Nay, better still may we say with Saint Bonaventure, “there was but one altar-that of the cross of the Son, on which, together with this Divine Lamb, the victim, the Mother was also sacrificed;” therefore the Saint asks this Mother, “O Lady, where art thou? Near the cross? Nay, rather, thou art on the cross, crucified, sacrificing thyself with thy Son.” Saint Augustine assures us of the same thing: “The cross and nails of the Son were also those of His Mother; with Christ crucified the Mother was also crucified.” Yes; for, as Saint Bernard says, “Love inflicted on the heart of Mary the tortures caused by the nails in the body of Jesus.”

Mothers ordinarily fly from the presence of their dying children; but when a mother is obliged to witness such a scene, she procures all possible relief for her child; she arranges his bed, that he may be more at east; she administers refreshments to him; and thus the poor mother soothes her own grief. Ah, most afflicted of all Mothers! O Mary, thou hast to witness the agony of the dying Jesus; but thou canst administer Him no relief.

She would have clasped Him in her arms to give Him relief, or that at least He might there have expired; but she could not. “In vain,” says Saint Bernard, “did she extend her arms; they sank back empty on her breast.”

Our Blessed Lady herself said to St. Bridget, “I heard some say that my Son was a thief; others, that He was an impostor; others, that no one deserved death more than He did; and every word was a new sword of grief to my heart.”

But that which the most increased the sorrows which Mary endured through compassion for her Son, was hearing Him complain on the cross that even His Eternal Father had abandoned Him: “My God, my God, why hast Thou forsaken me?” Words which the Divine Mother told the same Saint Bridget, could never, during her whole life, depart from her mind.

“All,” says Simon of Cassia, “who then saw this Mother silent, and not uttering a complaint in the midst of such great suffering, were filled with astonishment.”

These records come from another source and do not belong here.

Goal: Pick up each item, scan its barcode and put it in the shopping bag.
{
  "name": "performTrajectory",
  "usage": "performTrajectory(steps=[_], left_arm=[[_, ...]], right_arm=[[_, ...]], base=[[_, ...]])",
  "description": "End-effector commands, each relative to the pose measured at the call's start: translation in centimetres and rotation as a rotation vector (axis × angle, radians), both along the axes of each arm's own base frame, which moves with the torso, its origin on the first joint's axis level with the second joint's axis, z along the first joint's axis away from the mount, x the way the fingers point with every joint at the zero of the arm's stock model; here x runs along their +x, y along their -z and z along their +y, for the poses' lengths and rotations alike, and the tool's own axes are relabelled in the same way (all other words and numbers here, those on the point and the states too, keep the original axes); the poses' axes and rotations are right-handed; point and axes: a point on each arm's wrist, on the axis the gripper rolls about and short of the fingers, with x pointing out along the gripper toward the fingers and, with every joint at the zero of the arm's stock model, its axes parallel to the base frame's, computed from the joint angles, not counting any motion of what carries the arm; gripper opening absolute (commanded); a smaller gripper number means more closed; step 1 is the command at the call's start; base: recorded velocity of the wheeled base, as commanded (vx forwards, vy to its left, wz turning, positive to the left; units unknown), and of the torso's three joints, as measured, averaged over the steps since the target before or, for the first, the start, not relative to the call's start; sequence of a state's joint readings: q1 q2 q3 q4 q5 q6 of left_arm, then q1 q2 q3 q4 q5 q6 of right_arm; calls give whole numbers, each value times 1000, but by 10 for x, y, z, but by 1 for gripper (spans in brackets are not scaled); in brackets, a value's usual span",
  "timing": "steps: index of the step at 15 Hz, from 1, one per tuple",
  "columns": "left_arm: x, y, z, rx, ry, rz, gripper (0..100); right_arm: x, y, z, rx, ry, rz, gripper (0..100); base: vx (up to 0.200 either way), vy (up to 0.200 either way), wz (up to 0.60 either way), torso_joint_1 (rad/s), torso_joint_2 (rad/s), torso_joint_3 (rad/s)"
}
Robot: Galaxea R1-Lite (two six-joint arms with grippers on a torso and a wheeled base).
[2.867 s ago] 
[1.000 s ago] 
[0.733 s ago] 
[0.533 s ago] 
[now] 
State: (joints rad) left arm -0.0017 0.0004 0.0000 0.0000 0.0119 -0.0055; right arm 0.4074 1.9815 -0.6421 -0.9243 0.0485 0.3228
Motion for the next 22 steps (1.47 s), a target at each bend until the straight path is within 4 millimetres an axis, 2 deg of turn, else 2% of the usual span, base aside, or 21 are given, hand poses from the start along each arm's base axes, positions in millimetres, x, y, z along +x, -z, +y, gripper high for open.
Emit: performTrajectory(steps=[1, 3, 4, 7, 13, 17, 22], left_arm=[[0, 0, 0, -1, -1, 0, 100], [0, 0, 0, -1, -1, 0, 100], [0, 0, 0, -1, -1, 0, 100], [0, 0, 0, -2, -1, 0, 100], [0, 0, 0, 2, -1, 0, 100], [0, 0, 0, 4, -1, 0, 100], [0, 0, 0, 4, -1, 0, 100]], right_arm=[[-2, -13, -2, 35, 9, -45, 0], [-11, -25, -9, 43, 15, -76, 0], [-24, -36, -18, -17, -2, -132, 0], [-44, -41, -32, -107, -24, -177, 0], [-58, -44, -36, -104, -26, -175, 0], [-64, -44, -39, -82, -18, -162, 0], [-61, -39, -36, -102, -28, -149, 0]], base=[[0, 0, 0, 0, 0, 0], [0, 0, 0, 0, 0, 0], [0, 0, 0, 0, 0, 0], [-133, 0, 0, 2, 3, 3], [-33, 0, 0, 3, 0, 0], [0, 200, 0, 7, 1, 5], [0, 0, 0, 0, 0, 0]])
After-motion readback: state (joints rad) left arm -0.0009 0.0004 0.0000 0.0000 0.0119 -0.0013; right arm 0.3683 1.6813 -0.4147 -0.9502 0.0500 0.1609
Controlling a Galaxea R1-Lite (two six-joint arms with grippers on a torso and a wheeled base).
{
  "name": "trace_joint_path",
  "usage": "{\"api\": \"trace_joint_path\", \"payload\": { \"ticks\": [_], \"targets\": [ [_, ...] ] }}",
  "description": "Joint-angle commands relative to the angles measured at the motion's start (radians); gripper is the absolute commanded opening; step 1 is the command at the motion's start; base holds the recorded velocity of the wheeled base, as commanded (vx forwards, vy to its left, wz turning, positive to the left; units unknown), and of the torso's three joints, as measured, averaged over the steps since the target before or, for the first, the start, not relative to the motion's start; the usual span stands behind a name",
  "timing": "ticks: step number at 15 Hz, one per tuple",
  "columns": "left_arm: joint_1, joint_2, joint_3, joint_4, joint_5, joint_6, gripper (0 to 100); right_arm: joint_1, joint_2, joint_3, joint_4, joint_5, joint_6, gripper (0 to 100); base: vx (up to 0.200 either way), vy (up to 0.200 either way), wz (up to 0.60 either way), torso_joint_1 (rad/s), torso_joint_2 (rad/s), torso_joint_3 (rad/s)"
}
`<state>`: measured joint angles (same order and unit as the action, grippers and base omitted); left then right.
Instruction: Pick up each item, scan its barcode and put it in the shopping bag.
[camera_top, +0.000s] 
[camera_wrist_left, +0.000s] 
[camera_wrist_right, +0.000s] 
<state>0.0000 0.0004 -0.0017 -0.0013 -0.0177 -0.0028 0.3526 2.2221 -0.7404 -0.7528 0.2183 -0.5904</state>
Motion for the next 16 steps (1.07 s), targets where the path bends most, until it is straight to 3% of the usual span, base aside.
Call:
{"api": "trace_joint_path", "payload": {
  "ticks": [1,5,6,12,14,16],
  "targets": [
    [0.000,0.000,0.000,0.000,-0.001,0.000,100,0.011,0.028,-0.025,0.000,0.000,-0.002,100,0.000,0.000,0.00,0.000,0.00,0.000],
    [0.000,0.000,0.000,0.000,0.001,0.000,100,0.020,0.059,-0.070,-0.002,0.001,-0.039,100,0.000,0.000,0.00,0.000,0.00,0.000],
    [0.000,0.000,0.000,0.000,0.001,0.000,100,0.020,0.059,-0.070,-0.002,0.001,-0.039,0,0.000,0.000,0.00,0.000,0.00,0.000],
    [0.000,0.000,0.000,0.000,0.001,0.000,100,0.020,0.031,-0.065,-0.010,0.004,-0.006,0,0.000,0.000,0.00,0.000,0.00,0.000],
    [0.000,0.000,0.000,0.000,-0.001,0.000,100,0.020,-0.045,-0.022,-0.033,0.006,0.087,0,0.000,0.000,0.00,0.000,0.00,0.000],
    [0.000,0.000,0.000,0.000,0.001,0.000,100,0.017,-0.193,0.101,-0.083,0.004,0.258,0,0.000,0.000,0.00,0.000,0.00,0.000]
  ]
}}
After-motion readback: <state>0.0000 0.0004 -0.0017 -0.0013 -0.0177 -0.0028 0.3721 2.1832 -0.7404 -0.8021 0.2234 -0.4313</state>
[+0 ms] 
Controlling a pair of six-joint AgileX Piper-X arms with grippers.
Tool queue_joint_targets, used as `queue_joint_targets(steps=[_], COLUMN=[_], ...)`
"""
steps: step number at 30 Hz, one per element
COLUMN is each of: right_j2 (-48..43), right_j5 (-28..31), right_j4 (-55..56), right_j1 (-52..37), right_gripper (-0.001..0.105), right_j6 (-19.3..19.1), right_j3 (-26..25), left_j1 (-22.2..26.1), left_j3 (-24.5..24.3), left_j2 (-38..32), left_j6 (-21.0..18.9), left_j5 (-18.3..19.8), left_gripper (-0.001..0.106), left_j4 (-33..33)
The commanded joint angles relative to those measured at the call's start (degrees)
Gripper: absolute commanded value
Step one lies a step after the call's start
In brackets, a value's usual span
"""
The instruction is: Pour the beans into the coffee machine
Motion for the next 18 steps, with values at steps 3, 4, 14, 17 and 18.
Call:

“Christ,” says Lanspergius, “was pleased that she, the cooperatress in our redemption, and whom He had determined to give us for our Mother, should be there present; for it was at the foot of the cross that she was to bring us, her children, forth.” If any consolation entered that sea of bitterness, the heart of Mary, the only one was this, that she knew that by her sorrows she was leading us to eternal salvation, as Jesus Himself revealed to Saint Bridget: “My Mother Mary, on account of her compassion and love, was made the Mother of all in heaven and on earth.”

And indeed these were the last words with which Jesus bid her farewell before His death: this was His last recommendation, leaving us to her for her children in the person of Saint John: “Woman, behold thy son.”